▶ **PROBLEM DESCRIPTION**:
Look in the data below for the line that has "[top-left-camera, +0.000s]", then print exactly every line from there through the line that has "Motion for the", leaving pictures out.

▶ **COLLECTED MATERIAL**:
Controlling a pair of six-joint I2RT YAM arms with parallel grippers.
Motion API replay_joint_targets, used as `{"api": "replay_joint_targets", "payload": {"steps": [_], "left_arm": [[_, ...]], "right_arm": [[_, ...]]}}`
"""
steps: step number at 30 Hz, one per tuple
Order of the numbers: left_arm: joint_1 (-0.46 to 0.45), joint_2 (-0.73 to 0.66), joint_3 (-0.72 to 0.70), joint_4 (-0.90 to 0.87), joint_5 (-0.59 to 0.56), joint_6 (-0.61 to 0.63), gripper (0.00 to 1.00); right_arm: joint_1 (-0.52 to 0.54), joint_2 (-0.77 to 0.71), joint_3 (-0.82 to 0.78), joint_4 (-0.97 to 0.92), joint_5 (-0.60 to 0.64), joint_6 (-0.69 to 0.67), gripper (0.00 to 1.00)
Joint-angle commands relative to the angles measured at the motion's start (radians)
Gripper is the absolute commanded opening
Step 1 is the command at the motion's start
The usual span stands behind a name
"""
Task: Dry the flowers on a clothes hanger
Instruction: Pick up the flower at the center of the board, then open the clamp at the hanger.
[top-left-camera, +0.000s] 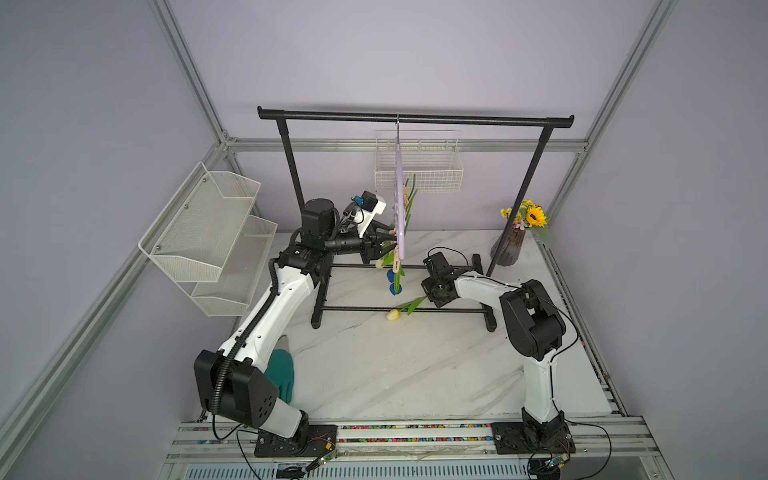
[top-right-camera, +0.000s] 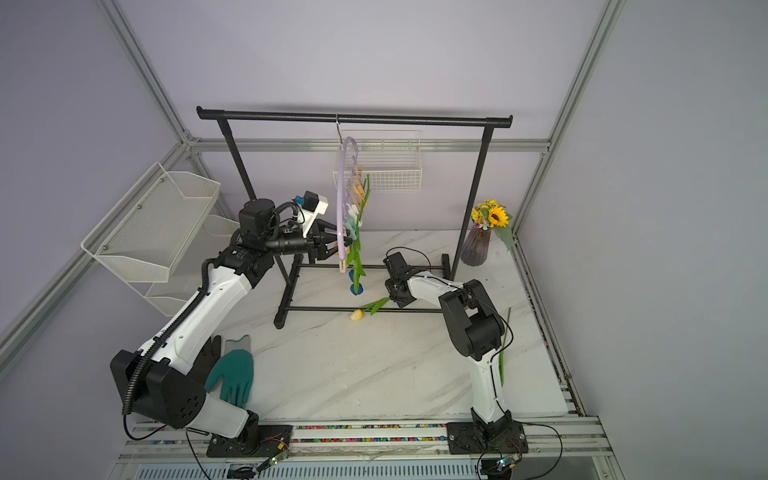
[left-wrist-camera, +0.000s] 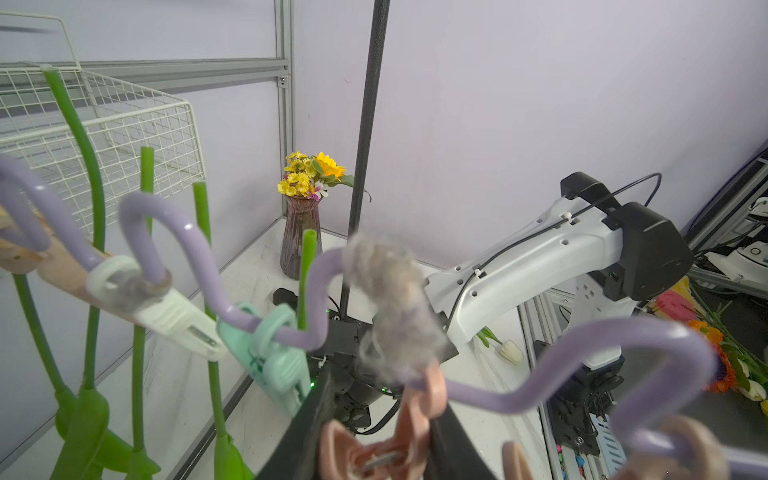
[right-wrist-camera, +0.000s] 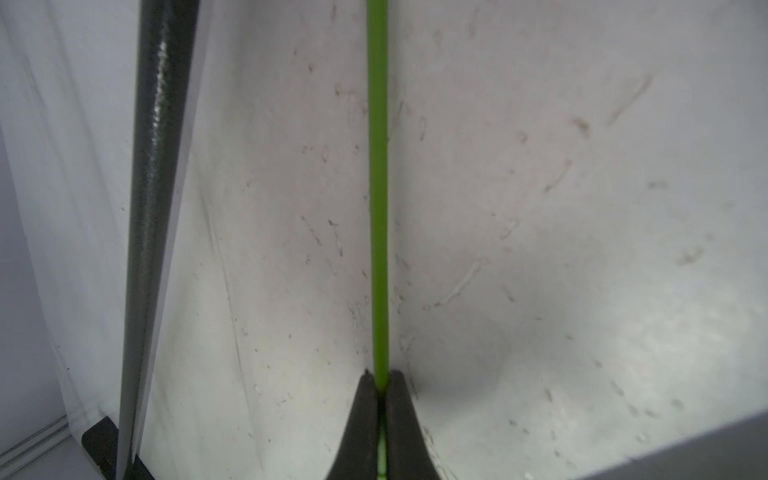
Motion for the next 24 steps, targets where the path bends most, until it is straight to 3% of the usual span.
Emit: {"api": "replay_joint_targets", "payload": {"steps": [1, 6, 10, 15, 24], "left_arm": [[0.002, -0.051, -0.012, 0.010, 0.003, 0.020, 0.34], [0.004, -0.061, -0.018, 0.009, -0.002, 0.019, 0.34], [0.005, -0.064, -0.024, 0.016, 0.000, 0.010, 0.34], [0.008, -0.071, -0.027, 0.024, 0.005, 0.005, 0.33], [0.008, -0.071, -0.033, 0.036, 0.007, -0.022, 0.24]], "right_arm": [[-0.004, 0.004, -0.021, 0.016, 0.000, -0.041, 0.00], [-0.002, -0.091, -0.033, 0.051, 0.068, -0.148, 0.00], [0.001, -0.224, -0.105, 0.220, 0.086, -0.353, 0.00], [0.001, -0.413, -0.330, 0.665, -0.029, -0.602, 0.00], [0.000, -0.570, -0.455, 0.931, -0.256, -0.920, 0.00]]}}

▶ **EXERCISE RESPONSE**:
[top-left-camera, +0.000s] 
[top-right-camera, +0.000s] 
[left-wrist-camera, +0.000s] 
[right-wrist-camera, +0.000s] 
Motion for the next 24 steps, targets where the path bends most, until it is straight to 3% of the usual span.

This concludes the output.